自分はプリンセスだと思いながらソバージュで幼稚園に通っていたときのころ、わたしはどうしてもお茶犬のおもちゃが欲しかった。鼻を押したり、揺すったりすると動く、緑茶の香りがする犬のロボットで、舌を出してクンクンと鳴くのがかわいかった。犬好きなのにペットが飼えなかったわたしは、とっても心を揺さぶられたのである。

そんなお茶犬のCMが流れていたのは誕生日の時期でも、クリスマスの時期でもなかったし、わたしは今と変わらず、そんな何でもない日におもちゃのおねだりができる子どもではなかった。

今思うと明らかに幼稚園児とかが対象年齢のおもちゃだったはずだけど、何となくお茶犬が欲しいということを言うのが恥ずかしかったし、何より両親にはワガママなんて言わないイイ子だと思われたかった。

それでもやっぱり、欲しいのは欲しい。何とかおねだり無しに手に入れる方法はないだろうか…とめちゃくちゃ悩んだ挙句、わたしはCMが流れるたびに「うわぁ…これかわいいなぁ…!」と大きめの声で呟くことにした。「あら、ウチの子こんなに欲しいのに強請るでもなく我慢してるんだわ…!」という具合に、ママやパパに欲しいことを匂わせる作戦である。園児のくせになんという回りくどさ。

しかし、この匂わせ作戦、意外にも功を奏したのか、はたまたあからさま過ぎたのか、繰り返すこと数回、ついにパパが待ち望んだ台詞を投げかけてくれた。

「せりか、お茶犬欲しいんか?」

「…うん。」

「じゃあパパが買うたるわ。」

「え、いいの?」

やったー!イイ子のイメージを守りながらおもちゃもゲット、大成功の瞬間である。だがしかし、喜びも束の間、今ならわかるが、これで終わらないのがうちのパパだった。

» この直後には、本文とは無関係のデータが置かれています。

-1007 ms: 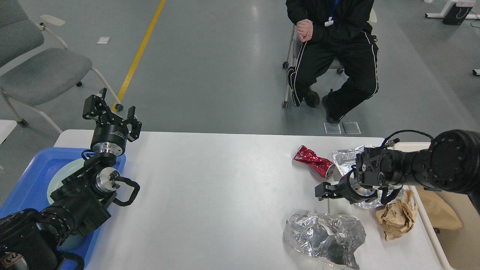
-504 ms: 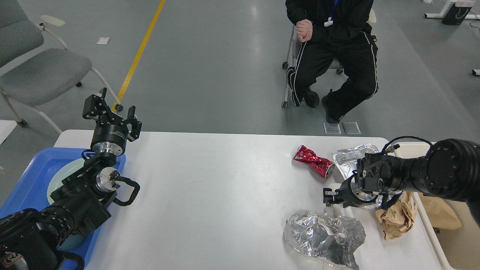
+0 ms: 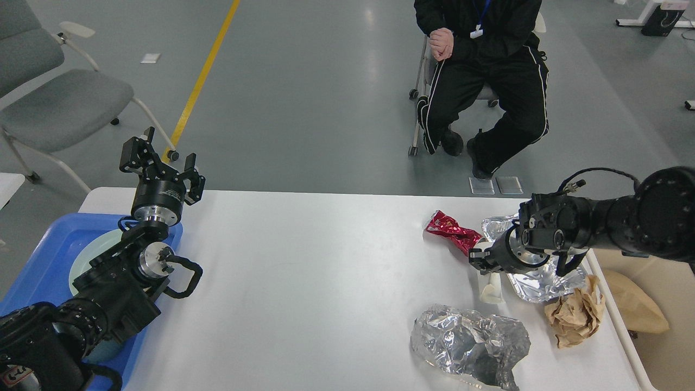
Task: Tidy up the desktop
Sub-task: 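Lower the right gripper and grasp the small white tube, then lift the white tube and drop it into the white bin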
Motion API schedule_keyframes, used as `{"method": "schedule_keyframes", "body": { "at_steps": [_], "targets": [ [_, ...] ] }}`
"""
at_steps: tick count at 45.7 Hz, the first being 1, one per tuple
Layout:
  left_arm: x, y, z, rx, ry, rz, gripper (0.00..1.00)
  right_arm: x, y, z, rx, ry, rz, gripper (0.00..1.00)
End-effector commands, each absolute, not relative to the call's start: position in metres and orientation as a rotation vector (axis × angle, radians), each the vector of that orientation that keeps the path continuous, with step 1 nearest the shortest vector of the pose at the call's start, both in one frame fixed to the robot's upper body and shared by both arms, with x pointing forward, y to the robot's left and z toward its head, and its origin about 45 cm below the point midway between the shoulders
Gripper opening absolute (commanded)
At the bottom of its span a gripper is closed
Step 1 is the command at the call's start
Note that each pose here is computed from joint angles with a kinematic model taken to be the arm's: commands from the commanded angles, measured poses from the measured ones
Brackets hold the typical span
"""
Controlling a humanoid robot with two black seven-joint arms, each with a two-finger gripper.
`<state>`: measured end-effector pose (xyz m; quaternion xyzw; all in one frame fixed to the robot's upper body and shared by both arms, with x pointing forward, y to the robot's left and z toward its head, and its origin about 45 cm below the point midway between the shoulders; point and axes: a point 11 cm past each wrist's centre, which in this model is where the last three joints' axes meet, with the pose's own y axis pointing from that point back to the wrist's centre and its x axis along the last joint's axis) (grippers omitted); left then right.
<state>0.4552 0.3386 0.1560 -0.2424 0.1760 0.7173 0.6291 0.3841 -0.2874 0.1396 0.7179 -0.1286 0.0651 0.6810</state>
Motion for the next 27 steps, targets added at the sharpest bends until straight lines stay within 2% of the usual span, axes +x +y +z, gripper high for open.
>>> {"method": "schedule_keyframes", "body": {
  "at_steps": [1, 11, 21, 27],
  "targets": [
    [0.455, 0.338, 0.156, -0.556, 0.403, 1.643, 0.96, 0.397, -0.289, 0.192, 1.638, -0.349, 0.174, 0.00],
    [0.455, 0.338, 0.156, -0.557, 0.404, 1.641, 0.96, 0.422, -0.293, 0.289, 1.694, -0.488, 0.246, 0.00],
    [0.455, 0.338, 0.156, -0.556, 0.403, 1.643, 0.96, 0.428, -0.299, 0.390, 1.860, -0.594, 0.255, 0.00],
    [0.455, 0.339, 0.156, -0.555, 0.403, 1.644, 0.96, 0.428, -0.304, 0.422, 1.880, -0.634, 0.286, 0.00]
  ]
}}
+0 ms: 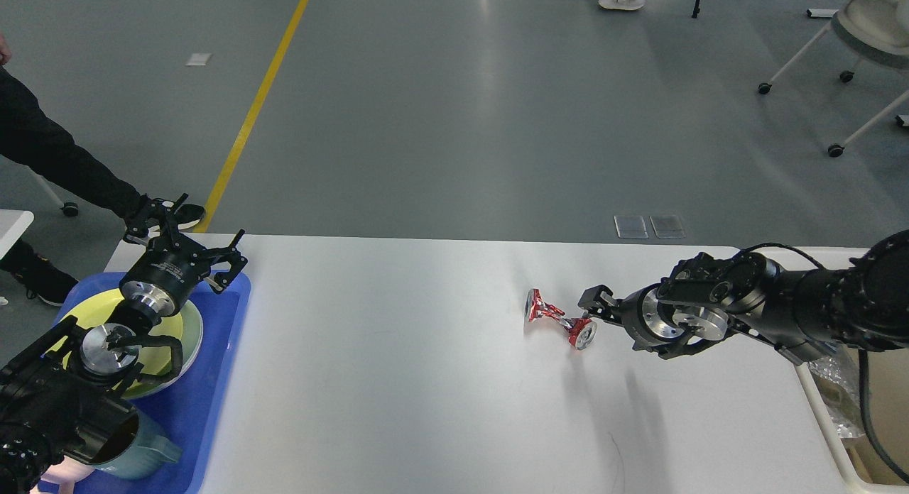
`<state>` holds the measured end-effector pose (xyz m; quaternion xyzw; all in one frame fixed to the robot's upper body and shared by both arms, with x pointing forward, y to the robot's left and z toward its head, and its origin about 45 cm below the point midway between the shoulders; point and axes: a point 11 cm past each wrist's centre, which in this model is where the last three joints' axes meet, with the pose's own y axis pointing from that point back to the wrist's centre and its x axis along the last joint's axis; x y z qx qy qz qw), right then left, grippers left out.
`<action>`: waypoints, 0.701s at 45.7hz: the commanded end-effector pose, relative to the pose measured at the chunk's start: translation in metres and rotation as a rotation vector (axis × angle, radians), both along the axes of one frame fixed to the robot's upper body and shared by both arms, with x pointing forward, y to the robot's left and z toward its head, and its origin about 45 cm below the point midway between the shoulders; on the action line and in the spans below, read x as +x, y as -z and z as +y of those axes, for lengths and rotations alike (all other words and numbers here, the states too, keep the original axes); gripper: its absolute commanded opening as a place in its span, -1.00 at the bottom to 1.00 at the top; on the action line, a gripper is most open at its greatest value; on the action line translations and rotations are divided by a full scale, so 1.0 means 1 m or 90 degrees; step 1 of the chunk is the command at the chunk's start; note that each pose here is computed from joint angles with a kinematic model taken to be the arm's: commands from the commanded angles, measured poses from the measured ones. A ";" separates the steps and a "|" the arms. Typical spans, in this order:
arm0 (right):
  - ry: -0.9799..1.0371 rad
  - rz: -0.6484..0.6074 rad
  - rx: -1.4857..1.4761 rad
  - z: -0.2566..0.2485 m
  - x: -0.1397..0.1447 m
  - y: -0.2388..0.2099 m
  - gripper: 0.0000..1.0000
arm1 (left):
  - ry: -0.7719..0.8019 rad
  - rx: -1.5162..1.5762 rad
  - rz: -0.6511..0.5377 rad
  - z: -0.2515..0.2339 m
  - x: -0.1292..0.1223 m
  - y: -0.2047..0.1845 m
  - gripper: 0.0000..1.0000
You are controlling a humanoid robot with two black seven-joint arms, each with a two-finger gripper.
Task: Tidy desktop
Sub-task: 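Grasp the red crushed can with the right gripper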
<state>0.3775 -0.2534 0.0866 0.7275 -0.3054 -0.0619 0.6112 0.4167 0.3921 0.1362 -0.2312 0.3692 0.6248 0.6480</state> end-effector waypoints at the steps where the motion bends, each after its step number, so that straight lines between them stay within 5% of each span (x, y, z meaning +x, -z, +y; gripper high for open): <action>1: 0.004 -0.012 0.016 0.015 0.000 0.004 0.94 | 0.000 0.000 0.000 0.000 0.000 0.000 0.93; 23: 0.012 -0.047 -0.004 0.019 0.012 0.019 0.94 | 0.000 0.000 0.000 0.000 0.000 0.000 0.93; 32: 0.011 -0.039 -0.004 0.019 0.008 0.023 0.72 | 0.000 0.000 0.000 0.000 0.000 0.000 0.93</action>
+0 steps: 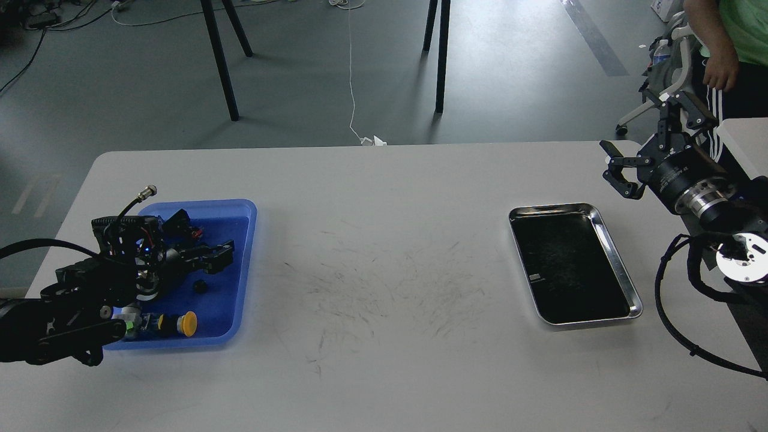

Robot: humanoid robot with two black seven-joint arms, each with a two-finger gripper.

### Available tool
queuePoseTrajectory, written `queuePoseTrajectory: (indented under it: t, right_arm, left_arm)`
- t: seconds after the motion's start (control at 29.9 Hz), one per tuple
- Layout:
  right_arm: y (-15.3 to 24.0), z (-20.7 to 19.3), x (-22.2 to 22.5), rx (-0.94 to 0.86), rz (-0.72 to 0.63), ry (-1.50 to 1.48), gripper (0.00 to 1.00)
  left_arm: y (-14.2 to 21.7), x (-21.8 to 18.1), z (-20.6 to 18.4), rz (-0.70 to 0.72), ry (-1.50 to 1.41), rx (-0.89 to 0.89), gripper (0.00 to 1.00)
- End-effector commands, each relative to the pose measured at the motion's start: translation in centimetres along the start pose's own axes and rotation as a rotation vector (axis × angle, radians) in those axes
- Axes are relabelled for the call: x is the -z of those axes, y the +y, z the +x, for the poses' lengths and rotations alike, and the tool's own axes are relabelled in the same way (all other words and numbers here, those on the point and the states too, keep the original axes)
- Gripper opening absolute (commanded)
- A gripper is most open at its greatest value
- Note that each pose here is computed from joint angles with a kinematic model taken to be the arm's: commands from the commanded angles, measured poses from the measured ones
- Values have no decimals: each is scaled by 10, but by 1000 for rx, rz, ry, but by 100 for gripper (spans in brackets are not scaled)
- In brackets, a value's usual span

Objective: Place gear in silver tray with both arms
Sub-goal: 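Close the left gripper on the small black gear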

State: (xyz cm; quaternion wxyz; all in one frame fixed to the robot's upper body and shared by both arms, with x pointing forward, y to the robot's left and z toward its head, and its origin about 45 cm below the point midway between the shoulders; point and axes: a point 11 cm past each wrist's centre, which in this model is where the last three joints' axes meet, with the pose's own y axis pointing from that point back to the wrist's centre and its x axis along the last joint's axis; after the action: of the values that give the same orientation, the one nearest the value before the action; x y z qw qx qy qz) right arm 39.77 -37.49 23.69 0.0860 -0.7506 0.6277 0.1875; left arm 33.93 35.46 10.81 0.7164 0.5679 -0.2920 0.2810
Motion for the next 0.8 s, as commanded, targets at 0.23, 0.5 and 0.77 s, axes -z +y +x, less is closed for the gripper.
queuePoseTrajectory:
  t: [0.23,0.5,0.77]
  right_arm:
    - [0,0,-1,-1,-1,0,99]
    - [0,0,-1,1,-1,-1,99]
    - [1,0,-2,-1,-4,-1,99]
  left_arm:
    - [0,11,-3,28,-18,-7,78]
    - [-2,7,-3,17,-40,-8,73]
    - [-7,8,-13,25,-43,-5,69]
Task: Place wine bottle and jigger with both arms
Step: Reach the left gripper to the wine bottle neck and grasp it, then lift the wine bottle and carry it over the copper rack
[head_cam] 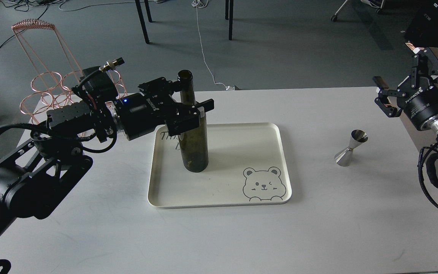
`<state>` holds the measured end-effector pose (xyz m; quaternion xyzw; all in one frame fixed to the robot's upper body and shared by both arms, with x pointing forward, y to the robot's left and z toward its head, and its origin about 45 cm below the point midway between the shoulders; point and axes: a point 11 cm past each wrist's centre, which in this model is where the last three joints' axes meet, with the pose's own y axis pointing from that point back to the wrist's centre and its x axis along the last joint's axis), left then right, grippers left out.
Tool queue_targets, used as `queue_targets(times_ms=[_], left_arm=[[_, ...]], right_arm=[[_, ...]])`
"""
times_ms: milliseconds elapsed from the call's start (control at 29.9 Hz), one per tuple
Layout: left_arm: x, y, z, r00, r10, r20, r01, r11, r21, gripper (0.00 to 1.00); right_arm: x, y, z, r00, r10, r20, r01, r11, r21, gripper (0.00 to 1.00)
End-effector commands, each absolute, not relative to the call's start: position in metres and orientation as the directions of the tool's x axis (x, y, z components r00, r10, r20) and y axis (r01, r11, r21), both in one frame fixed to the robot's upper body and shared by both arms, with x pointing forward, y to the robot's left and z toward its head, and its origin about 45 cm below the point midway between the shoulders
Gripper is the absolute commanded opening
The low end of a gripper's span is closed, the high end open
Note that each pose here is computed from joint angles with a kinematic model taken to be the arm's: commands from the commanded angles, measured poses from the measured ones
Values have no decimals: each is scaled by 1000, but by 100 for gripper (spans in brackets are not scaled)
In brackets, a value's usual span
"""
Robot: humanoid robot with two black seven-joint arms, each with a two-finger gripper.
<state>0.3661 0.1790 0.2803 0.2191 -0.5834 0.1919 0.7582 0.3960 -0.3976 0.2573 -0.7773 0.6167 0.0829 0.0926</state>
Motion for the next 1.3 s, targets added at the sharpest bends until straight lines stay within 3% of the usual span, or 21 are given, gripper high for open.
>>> queue_targets(times_ms=[0,134,301,601,902,1102,1269], left_arm=[[370,176,281,242,32,970,-546,831,108,65],[373,178,283,212,49,976,-559,825,79,25],[372,177,282,194,53,980,-558,827,66,9],[378,185,300,142,40,989,-569,821,48,7],[404,217,407,-45,24,999,-596,802,-46,8],[429,274,462,-108,-11,994,-707,704,-69,8],[438,311,468,-44,-69,997,-780,625,9,9]], right_arm=[[395,-398,257,225,-944,-243,-974,-223,-39,99],[395,-397,257,229,-942,-244,-973,-226,-40,99],[395,-395,256,232,-941,-246,-973,-229,-40,99],[395,-395,255,232,-941,-247,-972,-231,-37,99],[394,-394,255,234,-940,-247,-972,-232,-36,99],[394,-394,254,233,-940,-248,-972,-232,-33,99],[394,-394,253,231,-941,-247,-973,-230,-31,99]])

「俺の前でちえちゃんのこと“おばさん”って呼んだら買ったるで。」

 

…なんということか。ちえちゃんはママの妹で、両親より10歳くらい年下の美人だった。当時24、5歳、安室ちゃんと同い年で負けず劣らず綺麗だった彼女は、姪っ子である私に自分のことを“ちえちゃん”と呼ばせていた。

そして私は、ママが「ちえの言うことやったら何でもすぐ聞くんやから〜!」って拗ねちゃうくらいにちえちゃんが大好きだった。幼心ながらにも、ちえちゃんが若く綺麗な自分にプライドを持っているということに何とな〜く気が付いていた私。世間一般では両親の姉妹をおばと呼ぶことは知りつつも、大好きなちえちゃんを傷つけまいと、ひたすらちえちゃん呼びを貫いていたのである。そんなちえちゃんを“おばさん”と呼ぶなんて…まさにミッションインポッシブルである。

お茶犬ゲットのため、おばさん呼びミッションを与えられた週末、私はちえちゃんに会った。お茶犬とちえちゃん、どっちを選ぶかまだ考えが決まっていなかったのに、パパがちえちゃんに「せりかが言いたいことあるらしいで。」とかニヤニヤしながら言うもんだから、ついに私はちえちゃんに「おばさん…」と呼びかけてしまった。もうー!って言って怒るかな…と思って恐る恐る見上げたちえちゃんはめちゃくちゃ笑っていた。

「ちえはせりママの妹やからおばさんであってるんやで〜!パパになんか言われたんやろ、気にせんでいいよ〜!」

綺麗なちえちゃんのことをおばさんって呼んだのに、怒られるでもなく、嫌がるでもなく、ニコニコ笑われたのが恐ろしく、お茶犬欲しさにそんなことをした自分がひどいやつに思えて悲しかった。

買ってもらったお茶犬は可愛かったけど、見るたびにちえちゃんがちらついて罪悪感が拭えず、そこまでお気に入りのおもちゃにはならなかった。

今でもお茶犬シリーズのキャラクターを見るたびに思い出し、一体いつになったら時効なんだ?!と思うと同時に、下手に他人をいじって笑いなんて取るもんじゃないなと教訓にしている。